Discussion in 'Religious Education' started by delahay, Feb 6, 2011.

  1. delahay

    delahay New commenter

    If it couldn't get any worse for RS teachers- first the Ebacc and now the Russell Group universities have left us off the list of recommended A levels. We are not a 'facillitating' subject apparently.
  2. delahay

    delahay New commenter

    If it couldn't get any worse for RS teachers- first the Ebacc and now the Russell Group universities have left us off the list of recommended A levels. We are not a 'facillitating' subject apparently.
  3. So what's a "facilitating" subject?
    If it's what I think it is, a decent RS course should be facilitating. You can't do history or literature without some understanding of religious ideas and disputes, you also can't do philosphy without an awareness of the religious contribution. As for current affairs and social science, practically every big story now has some religious element - the world has changed since the immediate post-war period.

  4. not to mention politics - miss post's chosen subject - her a levels are politics, rs and history - hard to see how she could better them
    my friend's son who did not do rs is so struggling with the ethical/philosophical aspects of politics

  5. at uni
  6. http://www.cam.ac.uk/admissions/undergraduate/apply/docs/subjectmatters.pdf
    Despair not. We have been there for a while as a combination choice, complementing what they then called 'keystone' subjects. i have printed off the attached link for use at parent's evening.
  7. Skitashi

    Skitashi New commenter

    Here are the'facilitating' subjects on the list...
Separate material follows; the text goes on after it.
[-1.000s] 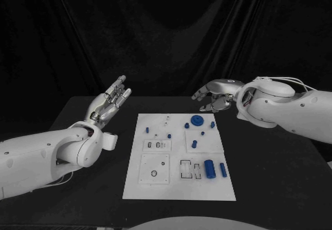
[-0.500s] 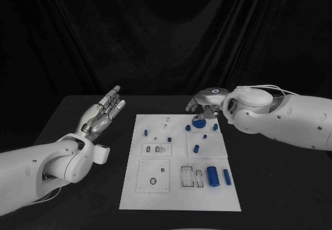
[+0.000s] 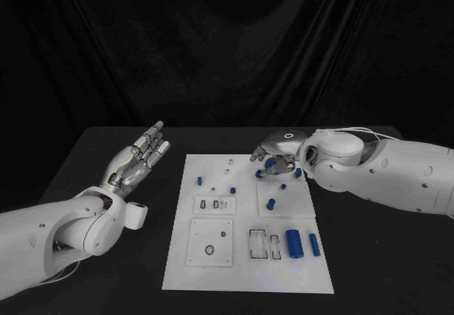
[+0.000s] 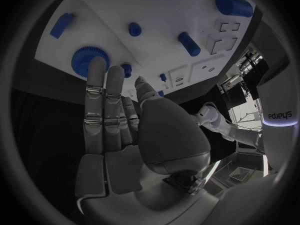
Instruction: Assemble the parts on the task board
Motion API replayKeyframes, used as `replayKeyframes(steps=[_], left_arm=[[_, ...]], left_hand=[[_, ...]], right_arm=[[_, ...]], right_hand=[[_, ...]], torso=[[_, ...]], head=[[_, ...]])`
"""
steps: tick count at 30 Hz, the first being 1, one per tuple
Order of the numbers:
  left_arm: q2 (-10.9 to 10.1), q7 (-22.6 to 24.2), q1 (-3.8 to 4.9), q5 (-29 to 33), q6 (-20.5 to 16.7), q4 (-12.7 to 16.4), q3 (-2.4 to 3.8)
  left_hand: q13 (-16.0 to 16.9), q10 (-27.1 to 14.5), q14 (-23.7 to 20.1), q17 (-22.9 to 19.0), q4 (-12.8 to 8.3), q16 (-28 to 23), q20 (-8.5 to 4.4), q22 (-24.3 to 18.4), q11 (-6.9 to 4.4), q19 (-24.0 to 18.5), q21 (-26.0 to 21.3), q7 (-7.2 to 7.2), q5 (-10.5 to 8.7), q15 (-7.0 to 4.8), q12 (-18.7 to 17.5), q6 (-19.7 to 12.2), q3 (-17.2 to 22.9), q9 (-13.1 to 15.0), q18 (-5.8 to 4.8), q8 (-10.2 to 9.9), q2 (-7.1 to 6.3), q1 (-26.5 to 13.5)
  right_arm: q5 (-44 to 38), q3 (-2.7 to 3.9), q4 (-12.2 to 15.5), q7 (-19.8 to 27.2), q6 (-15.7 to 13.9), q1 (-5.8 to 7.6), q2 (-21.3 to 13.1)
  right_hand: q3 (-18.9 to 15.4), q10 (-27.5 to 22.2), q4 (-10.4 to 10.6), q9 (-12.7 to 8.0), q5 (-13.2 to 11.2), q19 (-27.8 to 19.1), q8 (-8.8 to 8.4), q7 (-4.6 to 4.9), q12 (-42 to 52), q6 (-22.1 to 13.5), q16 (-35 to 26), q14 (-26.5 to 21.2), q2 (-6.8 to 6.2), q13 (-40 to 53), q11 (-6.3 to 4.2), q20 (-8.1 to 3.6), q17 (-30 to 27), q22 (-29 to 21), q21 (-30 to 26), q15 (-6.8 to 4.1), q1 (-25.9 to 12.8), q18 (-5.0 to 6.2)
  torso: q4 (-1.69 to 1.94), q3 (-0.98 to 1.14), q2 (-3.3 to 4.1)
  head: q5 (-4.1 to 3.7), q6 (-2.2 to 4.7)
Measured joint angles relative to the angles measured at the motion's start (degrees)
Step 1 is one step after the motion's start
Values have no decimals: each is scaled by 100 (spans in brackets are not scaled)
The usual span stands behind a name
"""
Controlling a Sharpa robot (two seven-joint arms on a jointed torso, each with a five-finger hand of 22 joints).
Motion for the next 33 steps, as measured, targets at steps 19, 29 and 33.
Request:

    Maths English Physics Biology Chemistry Geography History Languages

    RS and Philosophy aren't on it and we will be bracketed with the so called 'soft-subjects' when we are as academic as the other humanities. It just echos the EBacc situation and I really dont understand it especially as the degree of choice at Oxbridge amongst politicians is PPE.
    Does anyone have any clue why RS isnt seen a facilitating subject? What is the argument there and how have the private schools reacted as they usually value it highly as an A level?
  8. OckhamsRazor

    OckhamsRazor New commenter

    Forgotten? Too scary that faith might be put onto a pedestal, which wouldn't be PC? I dunno. It made me angry. That said, Philosophy A-level isn't on it, and the rigour for that is probably more than RS P&E! Arbitrary list... (and probably most 18 year olds who HAVEN'T studied philosophy couldn't define arbitrary.)
  9. lam


    Maybe it is just the way I read the booklet, but It didn't seem to me that the facilitating subjects were necessarily the hardest, and all the others were easy options.
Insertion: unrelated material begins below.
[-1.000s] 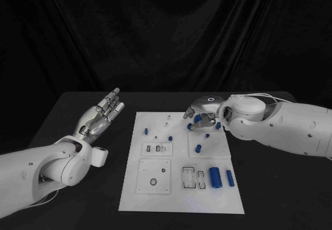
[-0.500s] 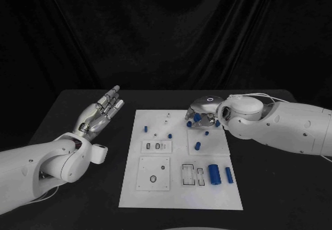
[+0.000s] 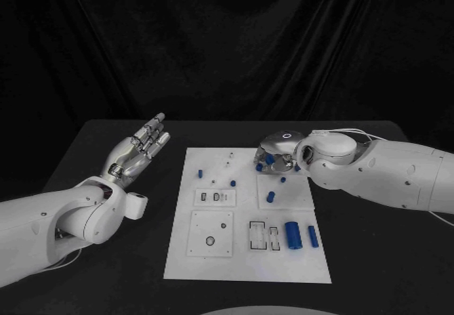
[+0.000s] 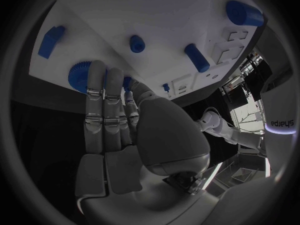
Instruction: Assemble the parts on the task board
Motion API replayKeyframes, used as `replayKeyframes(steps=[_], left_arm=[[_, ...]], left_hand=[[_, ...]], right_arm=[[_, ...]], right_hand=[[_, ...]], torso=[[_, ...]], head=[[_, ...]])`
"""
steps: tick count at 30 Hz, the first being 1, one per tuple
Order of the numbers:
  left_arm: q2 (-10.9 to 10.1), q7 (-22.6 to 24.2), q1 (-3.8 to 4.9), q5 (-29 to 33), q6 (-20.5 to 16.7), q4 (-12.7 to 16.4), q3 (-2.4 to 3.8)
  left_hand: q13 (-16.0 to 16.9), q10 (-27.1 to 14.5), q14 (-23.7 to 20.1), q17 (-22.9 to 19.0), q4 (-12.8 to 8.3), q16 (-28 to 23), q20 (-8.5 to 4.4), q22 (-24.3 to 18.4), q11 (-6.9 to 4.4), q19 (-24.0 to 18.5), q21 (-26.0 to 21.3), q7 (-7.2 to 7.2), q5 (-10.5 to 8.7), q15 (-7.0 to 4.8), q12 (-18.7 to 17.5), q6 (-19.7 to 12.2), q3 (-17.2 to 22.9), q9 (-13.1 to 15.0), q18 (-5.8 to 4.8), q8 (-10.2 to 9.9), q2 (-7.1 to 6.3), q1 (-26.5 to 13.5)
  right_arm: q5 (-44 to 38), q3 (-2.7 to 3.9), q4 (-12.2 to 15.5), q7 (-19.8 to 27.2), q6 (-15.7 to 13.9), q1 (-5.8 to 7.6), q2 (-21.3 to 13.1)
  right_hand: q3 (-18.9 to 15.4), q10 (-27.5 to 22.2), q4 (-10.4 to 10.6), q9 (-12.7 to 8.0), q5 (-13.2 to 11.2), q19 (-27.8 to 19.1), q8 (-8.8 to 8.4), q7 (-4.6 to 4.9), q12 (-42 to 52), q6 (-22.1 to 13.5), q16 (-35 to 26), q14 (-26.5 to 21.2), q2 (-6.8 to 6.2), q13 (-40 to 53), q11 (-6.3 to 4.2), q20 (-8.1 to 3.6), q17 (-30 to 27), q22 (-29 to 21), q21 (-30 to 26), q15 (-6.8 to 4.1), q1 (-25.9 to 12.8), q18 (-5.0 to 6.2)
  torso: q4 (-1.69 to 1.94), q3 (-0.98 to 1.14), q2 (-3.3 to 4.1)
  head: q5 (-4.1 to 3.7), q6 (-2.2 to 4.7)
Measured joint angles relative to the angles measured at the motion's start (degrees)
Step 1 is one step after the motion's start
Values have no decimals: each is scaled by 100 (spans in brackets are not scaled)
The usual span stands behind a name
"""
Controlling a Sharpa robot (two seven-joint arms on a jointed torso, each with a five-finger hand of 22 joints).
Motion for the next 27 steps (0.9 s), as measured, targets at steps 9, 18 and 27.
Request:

    I thought it meant that these subjects are the ones that give a candidate good grounding in the widest choices for their degrees, whereas RS would be good preparation for a narrower range of subjects, and so is not considered to be 'facilitating' as it were. It is also not a necessary 'A' level for any degree courses.

    The booklet then goes on to suggest useful A levels that students might also want to take for Religious Studies 'A' level the booklet suggests it might be useful for studying degrees in:
    English, History, History of Art, Philosophy, Theology, Teacher training.
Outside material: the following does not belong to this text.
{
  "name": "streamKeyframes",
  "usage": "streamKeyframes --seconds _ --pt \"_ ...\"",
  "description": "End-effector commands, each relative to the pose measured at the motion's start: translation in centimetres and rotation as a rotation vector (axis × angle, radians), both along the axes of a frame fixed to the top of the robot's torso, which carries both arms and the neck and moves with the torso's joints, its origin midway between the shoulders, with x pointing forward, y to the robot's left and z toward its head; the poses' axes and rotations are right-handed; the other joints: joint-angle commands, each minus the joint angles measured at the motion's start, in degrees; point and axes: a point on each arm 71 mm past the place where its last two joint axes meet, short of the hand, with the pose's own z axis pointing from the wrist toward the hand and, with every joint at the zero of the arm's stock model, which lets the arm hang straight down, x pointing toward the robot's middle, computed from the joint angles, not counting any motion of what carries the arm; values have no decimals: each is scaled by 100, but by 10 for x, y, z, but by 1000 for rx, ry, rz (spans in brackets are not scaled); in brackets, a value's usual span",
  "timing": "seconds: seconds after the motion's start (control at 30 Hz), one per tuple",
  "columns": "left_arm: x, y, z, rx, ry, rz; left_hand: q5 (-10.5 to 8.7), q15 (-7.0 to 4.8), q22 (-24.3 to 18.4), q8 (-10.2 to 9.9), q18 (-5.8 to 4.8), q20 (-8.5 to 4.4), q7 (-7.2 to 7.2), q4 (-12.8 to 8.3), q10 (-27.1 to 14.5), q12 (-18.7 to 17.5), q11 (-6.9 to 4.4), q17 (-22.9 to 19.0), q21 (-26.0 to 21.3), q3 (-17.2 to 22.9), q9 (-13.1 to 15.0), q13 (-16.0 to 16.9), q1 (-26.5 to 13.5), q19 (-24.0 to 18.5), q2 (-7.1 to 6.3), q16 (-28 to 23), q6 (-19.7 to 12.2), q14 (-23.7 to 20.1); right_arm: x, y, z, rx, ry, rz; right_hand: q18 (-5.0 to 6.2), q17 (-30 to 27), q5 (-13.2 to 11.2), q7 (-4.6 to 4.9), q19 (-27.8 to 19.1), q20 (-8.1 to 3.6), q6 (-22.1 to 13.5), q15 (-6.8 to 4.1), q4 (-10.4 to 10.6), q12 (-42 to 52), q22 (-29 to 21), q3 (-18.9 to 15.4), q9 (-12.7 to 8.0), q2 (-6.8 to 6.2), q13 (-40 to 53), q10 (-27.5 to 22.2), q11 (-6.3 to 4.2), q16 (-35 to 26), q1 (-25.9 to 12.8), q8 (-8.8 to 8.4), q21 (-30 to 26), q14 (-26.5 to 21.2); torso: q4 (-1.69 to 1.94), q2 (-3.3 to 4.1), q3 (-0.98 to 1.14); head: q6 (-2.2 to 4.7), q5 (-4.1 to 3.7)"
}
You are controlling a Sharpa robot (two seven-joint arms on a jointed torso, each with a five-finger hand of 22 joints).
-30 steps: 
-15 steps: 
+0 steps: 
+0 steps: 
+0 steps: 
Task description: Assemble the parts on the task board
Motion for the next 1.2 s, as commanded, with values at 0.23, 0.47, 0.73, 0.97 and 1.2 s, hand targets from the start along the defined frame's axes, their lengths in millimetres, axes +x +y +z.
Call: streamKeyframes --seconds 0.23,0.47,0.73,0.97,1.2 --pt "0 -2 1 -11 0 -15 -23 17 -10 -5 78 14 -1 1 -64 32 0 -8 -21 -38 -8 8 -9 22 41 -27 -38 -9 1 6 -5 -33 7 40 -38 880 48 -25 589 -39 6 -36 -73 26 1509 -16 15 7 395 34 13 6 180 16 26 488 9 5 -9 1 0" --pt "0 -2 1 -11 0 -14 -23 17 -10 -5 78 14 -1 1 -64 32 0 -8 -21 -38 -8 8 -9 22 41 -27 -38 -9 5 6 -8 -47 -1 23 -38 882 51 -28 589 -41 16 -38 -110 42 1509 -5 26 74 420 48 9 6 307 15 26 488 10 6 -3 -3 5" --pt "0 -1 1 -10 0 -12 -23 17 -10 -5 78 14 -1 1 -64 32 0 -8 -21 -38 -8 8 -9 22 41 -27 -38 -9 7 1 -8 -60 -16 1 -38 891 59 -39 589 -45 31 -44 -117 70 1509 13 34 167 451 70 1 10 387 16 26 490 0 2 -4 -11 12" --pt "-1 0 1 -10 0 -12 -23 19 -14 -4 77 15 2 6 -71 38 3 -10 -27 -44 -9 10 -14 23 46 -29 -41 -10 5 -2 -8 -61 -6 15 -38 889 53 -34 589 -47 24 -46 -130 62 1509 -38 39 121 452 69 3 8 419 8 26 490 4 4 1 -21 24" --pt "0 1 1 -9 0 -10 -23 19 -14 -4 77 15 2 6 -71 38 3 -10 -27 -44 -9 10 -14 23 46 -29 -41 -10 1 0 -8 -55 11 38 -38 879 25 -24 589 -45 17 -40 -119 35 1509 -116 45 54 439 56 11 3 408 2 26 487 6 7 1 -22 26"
    Philosophy was also considered to be useful for degrees in Computing and Politics.

    However, in contrast Film studies was not considered to be a useful 'A' level for any of the courses cited, and Media studies was only considered useful for one degree - Media Studies!

    I think they are talking about 'useful' 'A' levels, not necessarily the hardest ones! Indeed, the 2008 Durham SCORE report judged RS 'A' level to be of a comparative level in difficulty to English Literature and certainly harder than English Language.

    That said, I think a lot of people will get confused and think it means they're the hardest - so we may have out work cut out convincing people otherwise!